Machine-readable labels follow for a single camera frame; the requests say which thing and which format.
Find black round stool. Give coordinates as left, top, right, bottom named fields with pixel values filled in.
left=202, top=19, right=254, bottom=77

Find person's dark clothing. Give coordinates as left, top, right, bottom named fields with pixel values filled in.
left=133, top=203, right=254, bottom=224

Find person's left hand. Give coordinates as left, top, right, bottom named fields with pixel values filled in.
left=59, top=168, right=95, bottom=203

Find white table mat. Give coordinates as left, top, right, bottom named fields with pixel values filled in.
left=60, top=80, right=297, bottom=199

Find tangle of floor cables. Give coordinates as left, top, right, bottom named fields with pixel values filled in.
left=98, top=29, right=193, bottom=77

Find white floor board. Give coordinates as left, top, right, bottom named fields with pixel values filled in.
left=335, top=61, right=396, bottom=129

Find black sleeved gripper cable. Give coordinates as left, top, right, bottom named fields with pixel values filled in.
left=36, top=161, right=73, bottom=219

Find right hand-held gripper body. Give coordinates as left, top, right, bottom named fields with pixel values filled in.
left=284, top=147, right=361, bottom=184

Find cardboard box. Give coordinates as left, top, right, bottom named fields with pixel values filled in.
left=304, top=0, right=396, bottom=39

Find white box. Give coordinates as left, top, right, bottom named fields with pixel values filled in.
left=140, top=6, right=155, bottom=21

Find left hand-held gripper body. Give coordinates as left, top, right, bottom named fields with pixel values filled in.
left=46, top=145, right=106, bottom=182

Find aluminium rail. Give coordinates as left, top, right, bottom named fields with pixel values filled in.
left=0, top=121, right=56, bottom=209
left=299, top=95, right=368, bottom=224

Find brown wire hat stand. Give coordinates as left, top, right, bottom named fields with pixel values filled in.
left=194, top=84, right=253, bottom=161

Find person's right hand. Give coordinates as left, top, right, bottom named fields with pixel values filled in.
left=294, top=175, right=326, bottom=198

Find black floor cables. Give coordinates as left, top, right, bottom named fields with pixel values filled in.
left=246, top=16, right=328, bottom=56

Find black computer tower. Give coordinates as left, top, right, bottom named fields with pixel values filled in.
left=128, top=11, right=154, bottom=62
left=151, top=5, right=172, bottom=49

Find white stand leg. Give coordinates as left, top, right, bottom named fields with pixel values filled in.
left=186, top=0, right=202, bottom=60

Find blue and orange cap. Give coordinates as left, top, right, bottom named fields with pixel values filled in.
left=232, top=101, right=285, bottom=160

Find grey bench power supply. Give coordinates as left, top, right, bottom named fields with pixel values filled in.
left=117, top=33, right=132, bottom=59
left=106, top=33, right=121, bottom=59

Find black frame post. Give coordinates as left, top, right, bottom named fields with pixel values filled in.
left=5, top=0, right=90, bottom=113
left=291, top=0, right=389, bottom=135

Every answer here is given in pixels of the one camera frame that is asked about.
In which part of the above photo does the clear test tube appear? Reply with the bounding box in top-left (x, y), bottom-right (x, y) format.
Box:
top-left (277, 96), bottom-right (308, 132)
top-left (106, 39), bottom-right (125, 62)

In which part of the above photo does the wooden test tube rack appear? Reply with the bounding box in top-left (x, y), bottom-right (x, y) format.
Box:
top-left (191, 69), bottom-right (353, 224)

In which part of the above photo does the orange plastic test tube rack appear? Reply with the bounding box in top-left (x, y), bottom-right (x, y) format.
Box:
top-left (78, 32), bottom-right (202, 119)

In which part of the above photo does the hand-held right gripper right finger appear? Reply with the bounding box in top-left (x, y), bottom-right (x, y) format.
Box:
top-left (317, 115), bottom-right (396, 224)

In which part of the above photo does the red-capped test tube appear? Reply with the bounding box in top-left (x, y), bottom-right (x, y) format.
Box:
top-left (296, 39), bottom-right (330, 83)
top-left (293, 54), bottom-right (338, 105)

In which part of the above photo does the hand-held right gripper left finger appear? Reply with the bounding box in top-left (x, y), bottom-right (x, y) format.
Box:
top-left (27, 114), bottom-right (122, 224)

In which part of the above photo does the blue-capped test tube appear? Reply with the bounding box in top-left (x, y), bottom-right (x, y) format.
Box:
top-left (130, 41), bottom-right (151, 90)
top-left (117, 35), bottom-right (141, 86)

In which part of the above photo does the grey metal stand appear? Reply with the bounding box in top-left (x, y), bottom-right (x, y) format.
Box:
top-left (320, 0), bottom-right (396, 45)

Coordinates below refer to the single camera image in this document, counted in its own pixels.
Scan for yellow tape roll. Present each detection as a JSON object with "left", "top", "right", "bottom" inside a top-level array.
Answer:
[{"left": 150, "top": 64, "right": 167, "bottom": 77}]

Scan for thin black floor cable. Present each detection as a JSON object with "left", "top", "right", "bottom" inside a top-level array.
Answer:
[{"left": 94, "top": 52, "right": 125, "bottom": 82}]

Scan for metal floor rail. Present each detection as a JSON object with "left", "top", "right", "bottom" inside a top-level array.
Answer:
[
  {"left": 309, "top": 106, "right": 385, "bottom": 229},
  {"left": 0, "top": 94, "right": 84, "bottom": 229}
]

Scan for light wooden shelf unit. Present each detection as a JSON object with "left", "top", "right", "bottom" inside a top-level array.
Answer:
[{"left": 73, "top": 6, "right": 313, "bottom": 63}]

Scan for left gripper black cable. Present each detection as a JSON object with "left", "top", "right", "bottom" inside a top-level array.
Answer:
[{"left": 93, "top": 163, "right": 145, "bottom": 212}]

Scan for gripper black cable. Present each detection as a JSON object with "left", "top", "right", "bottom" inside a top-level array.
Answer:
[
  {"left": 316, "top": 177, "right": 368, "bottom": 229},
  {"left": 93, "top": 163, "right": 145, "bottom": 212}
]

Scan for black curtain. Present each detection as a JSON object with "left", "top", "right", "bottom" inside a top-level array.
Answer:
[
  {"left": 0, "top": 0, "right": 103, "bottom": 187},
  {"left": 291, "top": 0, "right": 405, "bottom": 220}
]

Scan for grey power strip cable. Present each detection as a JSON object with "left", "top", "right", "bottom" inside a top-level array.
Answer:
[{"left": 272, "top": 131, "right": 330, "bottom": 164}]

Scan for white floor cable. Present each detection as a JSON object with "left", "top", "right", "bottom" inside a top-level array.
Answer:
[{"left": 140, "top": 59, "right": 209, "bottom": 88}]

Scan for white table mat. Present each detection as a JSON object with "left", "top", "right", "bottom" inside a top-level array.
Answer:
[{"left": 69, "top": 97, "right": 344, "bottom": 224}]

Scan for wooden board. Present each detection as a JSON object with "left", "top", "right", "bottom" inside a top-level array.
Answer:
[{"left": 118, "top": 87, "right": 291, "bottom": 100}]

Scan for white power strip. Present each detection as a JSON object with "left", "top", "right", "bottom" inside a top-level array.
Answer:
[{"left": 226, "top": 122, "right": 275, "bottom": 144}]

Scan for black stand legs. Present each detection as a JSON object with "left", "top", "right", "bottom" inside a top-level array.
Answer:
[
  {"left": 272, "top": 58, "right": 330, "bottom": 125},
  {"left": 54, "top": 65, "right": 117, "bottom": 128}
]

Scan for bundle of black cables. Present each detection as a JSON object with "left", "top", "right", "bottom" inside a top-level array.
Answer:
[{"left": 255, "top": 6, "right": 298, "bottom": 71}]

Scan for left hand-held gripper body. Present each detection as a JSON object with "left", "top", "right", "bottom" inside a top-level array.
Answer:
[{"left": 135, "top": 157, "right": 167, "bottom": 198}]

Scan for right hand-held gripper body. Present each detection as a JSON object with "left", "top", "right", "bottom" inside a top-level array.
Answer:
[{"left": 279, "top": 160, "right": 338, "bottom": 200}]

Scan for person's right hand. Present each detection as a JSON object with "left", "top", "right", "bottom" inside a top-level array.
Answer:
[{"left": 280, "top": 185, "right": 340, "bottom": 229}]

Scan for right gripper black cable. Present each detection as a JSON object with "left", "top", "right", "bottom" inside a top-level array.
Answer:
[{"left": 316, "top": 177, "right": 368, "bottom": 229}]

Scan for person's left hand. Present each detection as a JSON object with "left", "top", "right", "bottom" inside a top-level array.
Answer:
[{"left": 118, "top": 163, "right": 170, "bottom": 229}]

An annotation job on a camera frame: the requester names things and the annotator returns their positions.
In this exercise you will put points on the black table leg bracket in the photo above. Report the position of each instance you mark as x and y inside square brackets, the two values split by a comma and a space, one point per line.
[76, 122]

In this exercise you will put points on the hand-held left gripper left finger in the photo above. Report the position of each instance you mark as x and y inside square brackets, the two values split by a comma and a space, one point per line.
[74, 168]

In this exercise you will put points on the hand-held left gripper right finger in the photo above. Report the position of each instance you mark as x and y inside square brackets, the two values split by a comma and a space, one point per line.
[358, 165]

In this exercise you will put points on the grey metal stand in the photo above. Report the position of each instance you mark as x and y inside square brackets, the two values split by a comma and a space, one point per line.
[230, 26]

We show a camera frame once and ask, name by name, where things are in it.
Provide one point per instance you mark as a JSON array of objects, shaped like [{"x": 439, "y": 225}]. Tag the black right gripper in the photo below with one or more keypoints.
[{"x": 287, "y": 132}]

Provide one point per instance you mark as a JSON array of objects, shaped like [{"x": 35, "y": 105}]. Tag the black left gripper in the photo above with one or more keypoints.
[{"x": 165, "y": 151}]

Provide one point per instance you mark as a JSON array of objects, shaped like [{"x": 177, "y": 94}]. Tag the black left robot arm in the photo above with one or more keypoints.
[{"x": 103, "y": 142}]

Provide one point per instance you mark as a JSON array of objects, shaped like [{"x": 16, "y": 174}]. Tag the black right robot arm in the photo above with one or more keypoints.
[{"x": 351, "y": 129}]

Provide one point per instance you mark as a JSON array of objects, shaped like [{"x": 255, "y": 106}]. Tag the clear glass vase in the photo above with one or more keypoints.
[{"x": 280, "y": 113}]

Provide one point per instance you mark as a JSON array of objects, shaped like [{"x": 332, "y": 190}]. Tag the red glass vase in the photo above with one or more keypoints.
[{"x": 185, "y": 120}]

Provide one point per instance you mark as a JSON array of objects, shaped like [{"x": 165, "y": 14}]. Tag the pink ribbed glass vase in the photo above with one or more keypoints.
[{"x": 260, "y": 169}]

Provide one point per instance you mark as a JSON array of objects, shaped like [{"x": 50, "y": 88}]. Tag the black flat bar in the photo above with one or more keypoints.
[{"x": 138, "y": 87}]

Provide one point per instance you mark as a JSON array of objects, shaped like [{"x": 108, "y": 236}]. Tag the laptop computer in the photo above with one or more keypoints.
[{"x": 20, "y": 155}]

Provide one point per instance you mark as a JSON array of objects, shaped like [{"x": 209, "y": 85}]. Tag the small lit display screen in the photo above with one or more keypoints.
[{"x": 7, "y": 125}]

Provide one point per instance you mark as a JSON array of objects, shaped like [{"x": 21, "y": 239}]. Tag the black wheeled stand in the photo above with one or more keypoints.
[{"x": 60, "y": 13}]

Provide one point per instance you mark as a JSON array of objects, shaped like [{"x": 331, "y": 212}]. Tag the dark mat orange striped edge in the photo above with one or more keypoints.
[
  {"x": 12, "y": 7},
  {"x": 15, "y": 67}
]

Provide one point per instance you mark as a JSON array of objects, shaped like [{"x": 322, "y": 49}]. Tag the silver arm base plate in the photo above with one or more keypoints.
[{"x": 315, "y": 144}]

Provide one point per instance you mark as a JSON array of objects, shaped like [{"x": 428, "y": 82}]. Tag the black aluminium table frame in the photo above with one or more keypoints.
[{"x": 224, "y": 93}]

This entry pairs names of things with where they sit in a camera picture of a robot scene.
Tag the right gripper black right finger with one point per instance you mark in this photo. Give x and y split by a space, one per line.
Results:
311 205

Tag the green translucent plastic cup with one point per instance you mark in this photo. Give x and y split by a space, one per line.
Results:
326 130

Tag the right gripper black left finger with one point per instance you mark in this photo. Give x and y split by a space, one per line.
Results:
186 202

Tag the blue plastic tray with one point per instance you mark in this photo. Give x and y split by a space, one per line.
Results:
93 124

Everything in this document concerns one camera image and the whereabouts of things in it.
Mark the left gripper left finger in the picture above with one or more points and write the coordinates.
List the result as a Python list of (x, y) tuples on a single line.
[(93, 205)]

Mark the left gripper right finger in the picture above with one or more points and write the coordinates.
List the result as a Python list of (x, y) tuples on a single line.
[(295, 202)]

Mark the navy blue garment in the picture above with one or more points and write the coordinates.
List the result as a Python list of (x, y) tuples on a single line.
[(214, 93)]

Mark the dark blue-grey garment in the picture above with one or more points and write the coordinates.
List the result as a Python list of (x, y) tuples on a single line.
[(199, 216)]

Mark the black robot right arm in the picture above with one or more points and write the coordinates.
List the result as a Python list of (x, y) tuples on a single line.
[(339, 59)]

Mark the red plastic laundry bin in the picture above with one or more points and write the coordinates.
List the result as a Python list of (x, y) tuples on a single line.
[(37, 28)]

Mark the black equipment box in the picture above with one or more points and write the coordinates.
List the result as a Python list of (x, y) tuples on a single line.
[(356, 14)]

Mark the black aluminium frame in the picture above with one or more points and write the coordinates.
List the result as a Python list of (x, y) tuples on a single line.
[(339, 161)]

###

WHAT IS EXPECTED
Given the records above, restate word for word only the lines starting at the one with "right gripper right" and ending at the one with "right gripper left".

REPLY TO THE EXERCISE
In which part of the above photo does the hand-held right gripper right finger appear? Reply with the bounding box in top-left (x, y), bottom-right (x, y) format.
Box:
top-left (317, 115), bottom-right (396, 224)

In which part of the above photo does the red-capped test tube appear? Reply with the bounding box in top-left (x, y), bottom-right (x, y) format.
Box:
top-left (296, 39), bottom-right (330, 83)
top-left (293, 54), bottom-right (338, 105)

In which part of the above photo does the hand-held right gripper left finger appear? Reply with the bounding box in top-left (x, y), bottom-right (x, y) format.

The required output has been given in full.